* _HOW TO COMPLETE THIS TASK_: The response should consist solely of the lines running from the line with "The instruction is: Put" to the end of the data, retyped exactly.

* _DATA SECTION_:
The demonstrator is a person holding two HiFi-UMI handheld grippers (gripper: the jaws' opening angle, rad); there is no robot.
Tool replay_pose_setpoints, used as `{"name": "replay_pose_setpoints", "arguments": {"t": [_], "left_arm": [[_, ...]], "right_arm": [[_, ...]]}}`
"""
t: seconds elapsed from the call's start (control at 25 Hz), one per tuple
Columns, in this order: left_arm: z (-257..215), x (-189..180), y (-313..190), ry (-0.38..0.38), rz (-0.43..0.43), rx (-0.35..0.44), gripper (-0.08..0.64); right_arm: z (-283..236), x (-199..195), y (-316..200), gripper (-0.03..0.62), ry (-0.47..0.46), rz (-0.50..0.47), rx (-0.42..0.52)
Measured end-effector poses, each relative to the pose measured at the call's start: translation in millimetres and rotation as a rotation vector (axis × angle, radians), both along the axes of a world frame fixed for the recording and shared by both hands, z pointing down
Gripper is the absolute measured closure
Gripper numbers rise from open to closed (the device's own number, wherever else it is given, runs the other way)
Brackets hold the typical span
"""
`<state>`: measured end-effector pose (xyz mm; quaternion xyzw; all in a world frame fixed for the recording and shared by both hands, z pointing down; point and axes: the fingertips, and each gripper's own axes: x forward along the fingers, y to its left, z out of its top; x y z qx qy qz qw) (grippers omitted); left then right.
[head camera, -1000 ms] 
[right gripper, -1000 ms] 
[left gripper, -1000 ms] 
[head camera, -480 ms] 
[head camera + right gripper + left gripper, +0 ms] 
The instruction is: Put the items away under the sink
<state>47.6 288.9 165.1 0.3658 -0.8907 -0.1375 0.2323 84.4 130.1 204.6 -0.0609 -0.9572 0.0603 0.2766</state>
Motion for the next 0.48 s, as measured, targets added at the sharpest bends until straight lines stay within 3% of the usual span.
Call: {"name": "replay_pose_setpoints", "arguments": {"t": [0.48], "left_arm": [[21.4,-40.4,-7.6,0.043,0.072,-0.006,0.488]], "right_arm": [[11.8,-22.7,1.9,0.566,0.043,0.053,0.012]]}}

* _SOLUTION TO THIS TASK_:
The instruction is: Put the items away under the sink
<state>47.6 288.9 165.1 0.3658 -0.8907 -0.1375 0.2323 84.4 130.1 204.6 -0.0609 -0.9572 0.0603 0.2766</state>
Motion for the next 0.48 s, as measured, targets added at the sharpest bends until straight lines stay within 3% of the usual span.
Call: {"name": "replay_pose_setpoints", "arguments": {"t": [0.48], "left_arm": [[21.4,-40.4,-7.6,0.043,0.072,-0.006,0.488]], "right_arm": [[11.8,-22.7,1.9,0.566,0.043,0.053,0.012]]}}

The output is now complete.